Jedes Unternehmen weiß, dass man nie alles auf die Minute genau planen kann. Die Märkte sind nun einmal unbeständig. Aber das, was in den letzten anderthalb Jahren in der Welt - und damit auch in den Niederlanden - passiert ist, macht es noch schwieriger, die kommende Zeit abzuschätzen. Wer weiß: Was wird uns das Jahr 2022 nach zwei Corona-Jahren bringen?

“Zumindest ist das, was wir bei Ausbruch der Pandemie befürchtet haben, nicht eingetreten”, erklärt Robert Bosch von Rainbowsol aus Leerdam. “Im Gegenteil, wir haben uns alle erheblich verbessert, einfach aus dem Grund, dass der Privatmann meist zu Hause saß, sich umschaute und dachte: Ich werde etwas an meinem Haus tun!”
Die Frage ist nun, ob sich dieser Trend im Jahr 2022 fortsetzt. Auch Bosch fällt es schwer, dazu eine Prognose abzugeben. “Tatsache ist, dass Lieferprobleme in der Branche ein Thema geworden sind. Ich denke, davon sind alle betroffen. Und ja, das hat - logischerweise - auch zu Preissteigerungen geführt. Auch für uns bedeutet das, dass wir bis 2022 einen komplett neuen Katalog erstellen müssen.”
“Preiserhöhungen sind natürlich nie schön”, so Bosch weiter. “Aber ansonsten bin ich für unsere Branche eigentlich positiv gestimmt. Was uns allen hilft, ist - so verrückt es auch klingen mag - die Stagnation auf dem Immobilienmarkt. Die Hauspreise sind so hoch wie nie zuvor, was die Zahl der Transaktionen verringert. Die Menschen können es sich finanziell nicht leisten, umzuziehen. Also investieren sie in ihr Eigenheim. Das wird sich auch für unsere Branche auszahlen.
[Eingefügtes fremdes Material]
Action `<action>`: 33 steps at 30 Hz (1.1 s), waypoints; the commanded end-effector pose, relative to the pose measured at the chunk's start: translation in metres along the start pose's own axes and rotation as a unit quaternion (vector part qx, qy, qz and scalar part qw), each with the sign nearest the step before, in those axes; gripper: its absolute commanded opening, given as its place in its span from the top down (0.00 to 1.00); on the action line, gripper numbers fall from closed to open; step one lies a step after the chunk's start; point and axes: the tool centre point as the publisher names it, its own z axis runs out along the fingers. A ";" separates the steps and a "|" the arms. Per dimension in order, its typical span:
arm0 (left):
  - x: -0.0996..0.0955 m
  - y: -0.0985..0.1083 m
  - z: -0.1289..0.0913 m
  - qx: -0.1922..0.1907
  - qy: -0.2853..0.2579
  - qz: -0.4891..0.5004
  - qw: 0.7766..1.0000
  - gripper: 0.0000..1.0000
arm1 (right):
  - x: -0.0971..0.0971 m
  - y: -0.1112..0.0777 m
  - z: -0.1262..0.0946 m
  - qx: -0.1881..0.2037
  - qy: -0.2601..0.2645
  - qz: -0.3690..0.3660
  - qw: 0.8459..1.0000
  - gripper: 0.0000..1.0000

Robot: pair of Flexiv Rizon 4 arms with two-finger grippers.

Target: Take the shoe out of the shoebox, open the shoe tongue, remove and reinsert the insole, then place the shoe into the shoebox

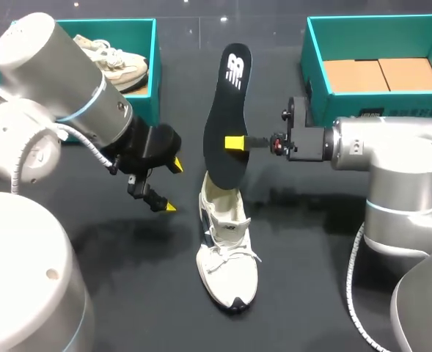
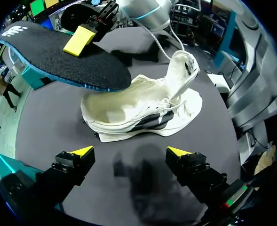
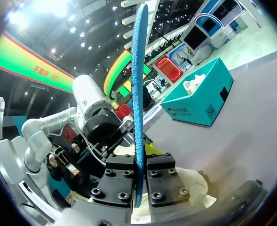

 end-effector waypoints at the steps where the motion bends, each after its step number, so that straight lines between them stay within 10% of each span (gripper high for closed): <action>1: -0.012 -0.005 0.019 -0.003 0.012 0.001 1.000 0.00 | -0.010 0.000 0.008 0.011 0.013 -0.004 1.000 1.00; 33: -0.011 -0.002 0.041 -0.017 0.021 -0.009 1.000 0.00 | -0.015 -0.017 0.013 0.005 0.018 -0.018 1.000 1.00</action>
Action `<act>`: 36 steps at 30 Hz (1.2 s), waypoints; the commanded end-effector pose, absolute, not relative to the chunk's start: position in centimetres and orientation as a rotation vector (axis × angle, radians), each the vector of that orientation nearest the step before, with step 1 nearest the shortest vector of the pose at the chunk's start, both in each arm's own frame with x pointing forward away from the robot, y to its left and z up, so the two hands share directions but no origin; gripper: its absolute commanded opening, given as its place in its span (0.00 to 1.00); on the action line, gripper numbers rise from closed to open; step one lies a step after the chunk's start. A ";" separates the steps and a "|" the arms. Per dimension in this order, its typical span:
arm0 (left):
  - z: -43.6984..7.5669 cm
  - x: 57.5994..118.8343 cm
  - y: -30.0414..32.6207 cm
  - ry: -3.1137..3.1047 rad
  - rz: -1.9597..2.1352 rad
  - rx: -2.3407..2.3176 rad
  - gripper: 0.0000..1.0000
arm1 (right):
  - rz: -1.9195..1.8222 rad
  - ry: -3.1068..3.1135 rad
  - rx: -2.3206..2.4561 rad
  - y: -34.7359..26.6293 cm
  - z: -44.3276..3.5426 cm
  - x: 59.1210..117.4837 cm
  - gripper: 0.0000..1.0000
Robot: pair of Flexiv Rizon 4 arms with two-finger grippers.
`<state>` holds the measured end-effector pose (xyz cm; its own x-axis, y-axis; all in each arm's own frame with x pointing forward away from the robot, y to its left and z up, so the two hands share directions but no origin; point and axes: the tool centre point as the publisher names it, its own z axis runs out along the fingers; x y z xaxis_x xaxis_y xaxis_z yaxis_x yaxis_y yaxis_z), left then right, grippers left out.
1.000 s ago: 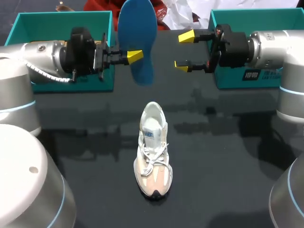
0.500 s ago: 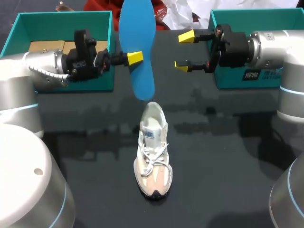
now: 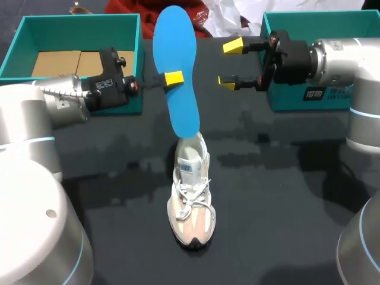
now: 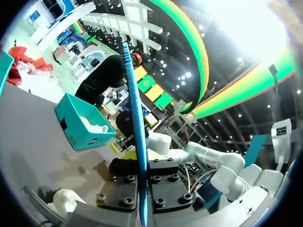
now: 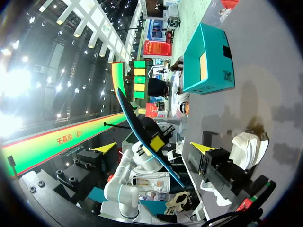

Auch wenn noch ungewiss ist, was das Jahr 2022 genau bringen wird, können wir uns schon auf die nächste Saison freuen.”
“Zunächst einmal würde ich dem Handel raten, z. B. in Werbekampagnen, die Verbraucher darauf hinzuweisen, dass sie früher an Jalousien denken sollten. Schließlich will niemand ‘nein’ verkaufen. Wenn der große Boom im Frühjahr 2022 wieder einsetzt, werden sich die Lieferzeiten verlängern. Für die Verbraucher ist es nicht lustig, wenn sie dann wochen- oder gar monatelang auf ihre Außenmarkisen warten müssen, weil die Lieferzeiten in der gesamten Kette ein Problem werden. Regieren heißt vorhersehen. Ich hoffe also, dass die Händler die Verbraucher dazu bringen können, sich früher mit Markisen zu befassen, so dass wir die Aufregung etwas mehr über das Jahr verteilen können.”

“Außerdem erwarte ich mir von unserer Verbraucher-Website einen weiter wachsenden Erfolg für uns. Nein, wir verkaufen nicht direkt an Privatpersonen, aber wir sagen diesen Verbrauchern, dass es uns als Marke gibt. Und dass wir an vielen Orten im Lande erhältlich sind. Wir helfen unseren Händlern, auf dem Markt noch sichtbarer zu werden.”
“All dies ist übrigens nicht ohne Mühe zustande gekommen. Wir arbeiten mit professionellen Online-Vermarktern und Parteien zusammen, die maßgeschneiderte Inhalte liefern. Ich habe festgestellt, dass das alles ein Geschäftszweig ist, der sich ständig verändert, aus dem man aber als Unternehmen viel herausholen kann. Also setzen wir das in Leads für unsere Händler um. Wir haben in dieser Hinsicht zwei sehr gute Jahre hinter uns, aber wir machen weiter!”

“Außerdem werden wir es unseren Filialen in den kommenden Monaten immer einfacher machen, indem wir unseren Verkaufskatalog auch als blätterbare Online-Version anbieten. Das ist nicht nur nachhaltiger als ein Papierkatalog, sondern bietet am Ende auch einfach viel Komfort.” Abschließend. Die Frage, was genau das Jahr 2022 bringen wird, kann ich noch gar nicht beantworten”, so Bosch abschließend ehrlich. “Aber es liegt an uns als professionellem Akteur in der Kette, zu versuchen, die Kontrolle zu behalten, wo immer es möglich ist. Mit dem ultimativen Ziel, die Begeisterung in allen unseren Filialen zu steigern.”